Ein Elektrokabel des Zauns lag am Boden und war damit das Schlupfloch, durch das vermutlich ein Wolf im sächsischen Kaltwasser auf eine Wiese gelangte. 16 Schafen wurde dies zum Verhängnis.

Auf einer Wiese im sächsischen Kaltwasser (Neißeaue) hat vermutlich ein Wolf für ein Blutbad gesorgt. Durch ein Loch im Zaun ist er auf die Weide gelangt. 16 Schafe wurden gerissen. Schäfer Uwe Wiedmer fand die Tiere, als er sich am frühen Morgen ans Reparieren des Zaunes machen wollte. „Man fühlt sich, zu Deutsch gesagt, in den Arsch getreten. Ich sehe zu, dass es dem Viehzeug gut geht und dann kommt Isegrim und schöpft die Sahne ab. Man arbeitet nur noch für den Fleischwolf“, sagte er gegenüber dem MDR Sachsen.

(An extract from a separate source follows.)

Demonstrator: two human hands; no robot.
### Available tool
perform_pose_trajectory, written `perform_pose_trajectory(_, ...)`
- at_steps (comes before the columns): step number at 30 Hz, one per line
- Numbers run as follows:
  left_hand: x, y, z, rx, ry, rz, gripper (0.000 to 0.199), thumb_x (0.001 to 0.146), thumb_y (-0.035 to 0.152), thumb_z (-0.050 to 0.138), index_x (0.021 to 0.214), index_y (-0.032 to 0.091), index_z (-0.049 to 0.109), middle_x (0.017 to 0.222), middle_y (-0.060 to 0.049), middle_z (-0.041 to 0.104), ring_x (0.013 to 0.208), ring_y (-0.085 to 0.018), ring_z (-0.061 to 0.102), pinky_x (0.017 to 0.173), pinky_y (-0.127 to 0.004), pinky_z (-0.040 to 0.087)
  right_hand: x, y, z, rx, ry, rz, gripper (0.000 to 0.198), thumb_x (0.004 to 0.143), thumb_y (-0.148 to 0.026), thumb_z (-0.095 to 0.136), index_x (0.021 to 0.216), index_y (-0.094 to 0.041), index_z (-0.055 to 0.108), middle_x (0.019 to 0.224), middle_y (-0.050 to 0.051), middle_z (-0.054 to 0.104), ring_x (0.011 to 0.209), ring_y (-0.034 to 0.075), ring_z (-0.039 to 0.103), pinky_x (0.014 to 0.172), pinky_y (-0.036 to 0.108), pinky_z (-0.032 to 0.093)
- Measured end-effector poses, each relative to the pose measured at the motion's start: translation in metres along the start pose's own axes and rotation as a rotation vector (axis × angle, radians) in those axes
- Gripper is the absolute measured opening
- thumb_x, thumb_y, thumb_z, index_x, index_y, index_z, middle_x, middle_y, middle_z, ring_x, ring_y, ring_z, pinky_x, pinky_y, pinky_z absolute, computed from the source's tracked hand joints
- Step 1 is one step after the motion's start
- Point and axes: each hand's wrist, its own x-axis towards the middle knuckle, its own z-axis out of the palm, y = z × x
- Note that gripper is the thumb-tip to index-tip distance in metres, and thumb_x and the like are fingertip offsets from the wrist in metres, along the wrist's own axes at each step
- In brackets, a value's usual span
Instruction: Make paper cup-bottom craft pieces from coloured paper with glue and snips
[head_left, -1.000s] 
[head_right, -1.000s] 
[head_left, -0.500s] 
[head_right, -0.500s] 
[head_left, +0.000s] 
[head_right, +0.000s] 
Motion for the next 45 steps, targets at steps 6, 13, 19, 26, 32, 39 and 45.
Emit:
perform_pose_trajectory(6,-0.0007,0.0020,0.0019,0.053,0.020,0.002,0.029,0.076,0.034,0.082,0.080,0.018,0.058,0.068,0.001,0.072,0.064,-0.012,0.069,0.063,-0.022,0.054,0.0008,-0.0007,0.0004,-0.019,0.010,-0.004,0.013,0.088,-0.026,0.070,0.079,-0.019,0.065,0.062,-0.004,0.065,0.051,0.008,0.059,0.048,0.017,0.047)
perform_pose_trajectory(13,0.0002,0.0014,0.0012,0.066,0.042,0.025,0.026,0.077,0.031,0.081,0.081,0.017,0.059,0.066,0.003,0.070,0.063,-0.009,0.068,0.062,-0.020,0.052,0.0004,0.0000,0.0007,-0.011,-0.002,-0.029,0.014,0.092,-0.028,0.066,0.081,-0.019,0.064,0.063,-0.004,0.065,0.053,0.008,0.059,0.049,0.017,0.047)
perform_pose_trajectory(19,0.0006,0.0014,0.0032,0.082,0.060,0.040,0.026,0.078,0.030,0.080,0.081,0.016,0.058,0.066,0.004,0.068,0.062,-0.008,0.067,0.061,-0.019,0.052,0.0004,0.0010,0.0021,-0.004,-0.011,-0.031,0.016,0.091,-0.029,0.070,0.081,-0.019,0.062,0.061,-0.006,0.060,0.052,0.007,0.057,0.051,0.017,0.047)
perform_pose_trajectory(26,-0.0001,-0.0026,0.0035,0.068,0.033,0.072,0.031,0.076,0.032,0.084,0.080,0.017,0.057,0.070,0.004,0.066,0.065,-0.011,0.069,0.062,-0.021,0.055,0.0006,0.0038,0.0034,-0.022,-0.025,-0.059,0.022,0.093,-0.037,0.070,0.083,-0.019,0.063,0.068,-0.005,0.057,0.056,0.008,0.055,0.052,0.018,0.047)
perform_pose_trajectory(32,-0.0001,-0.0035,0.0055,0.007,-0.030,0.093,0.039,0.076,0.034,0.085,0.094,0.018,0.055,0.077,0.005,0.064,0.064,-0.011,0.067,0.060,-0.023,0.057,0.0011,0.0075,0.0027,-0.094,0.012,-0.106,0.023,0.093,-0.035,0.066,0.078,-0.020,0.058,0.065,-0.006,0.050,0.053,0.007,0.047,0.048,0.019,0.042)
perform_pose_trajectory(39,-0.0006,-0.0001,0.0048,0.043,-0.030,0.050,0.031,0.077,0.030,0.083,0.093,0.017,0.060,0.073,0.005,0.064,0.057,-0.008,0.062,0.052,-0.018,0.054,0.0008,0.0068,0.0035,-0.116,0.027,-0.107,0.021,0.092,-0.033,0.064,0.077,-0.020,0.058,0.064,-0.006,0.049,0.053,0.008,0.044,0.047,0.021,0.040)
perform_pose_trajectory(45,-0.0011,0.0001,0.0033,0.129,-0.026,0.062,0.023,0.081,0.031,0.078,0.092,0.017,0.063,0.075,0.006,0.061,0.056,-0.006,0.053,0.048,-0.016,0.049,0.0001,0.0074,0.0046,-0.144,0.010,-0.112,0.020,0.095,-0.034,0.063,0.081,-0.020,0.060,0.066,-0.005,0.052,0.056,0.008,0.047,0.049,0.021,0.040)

16 Schafe, darunter ein Zuchtbock und neun Lämmer, lautet die für den Schäfer traurige Bilanz des Vorfalls. Dabei war die Wiese ordnungsgemäß mit einem Elektrozaun mitsamt Flatterband eingezäunt. Nur an einer Stelle soll das Elektrokabel am Boden gelegen haben. Diese Möglichkeit nutzte der Wolf, er soll an dieser Stelle unter dem Zaun hindurchgekrochen sein. Schäfer Uwe Wiedmer bangt deswegen um seine Entschädigung.

Für ihn ist es nicht der erste Vorfall dieser Art. Dem Bericht zufolge soll bei seiner Herde schon mehrfach der Wolf zugeschlagen haben.